Ментус показался в дверях!
– Пущайте яво! Пущайте!
Не крикнул. Пискнул гортанно. Двинулся на дядю! Вдруг я заметил, что все видно! Видно! За окном была толпа. Парни, девки, батраки, мужики и бабы, экономки, прислуга с фольварка, из усадьбы, все смотрели! Окна не были занавешены. Ночной галдеж приманил их. Смотрели уважительно, как господа гоняють Валека – как его учуть, муструють и дрессирують на лакейчика.

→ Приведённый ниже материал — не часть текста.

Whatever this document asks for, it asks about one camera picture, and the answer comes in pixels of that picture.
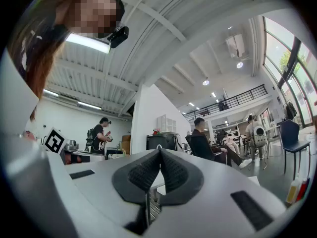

– Ментус, осторожно! – крикнул я. Слишком поздно. Константин еще успел презрительно повернуться к нему боком и лишний раз хлестануть по морде лакейчика. Ментус бросился, обхватил парня, обнял его, прижал к себе. – Мой! Ня дам! Ня дам! – Пущайте! – скулил он. – Пущайте яво! Ня дам! – Сопляк! – взревел Константин. – По попочке! По попочке! По попочке получишь, сопляк! – И дядя с Зигмунтом, вдвоем, кинулись на него. Детский скулеж Ментуса привел господ в ярость. Умалить его по попочке! Лишить всякого смысла его бра…тание, при Валеке и на глазах простолюдинов за окном нашлепать по попочке! – Эй-та, эй- та, эй-та! – взвизгнул Ментус, странно скорчившись. Спрятался за парня. А тот, словно обретя в результате братания с Ментусом твердость духа и смелость по отношению к господам, с неожиданной фамильярностью звезданул в морду Константина.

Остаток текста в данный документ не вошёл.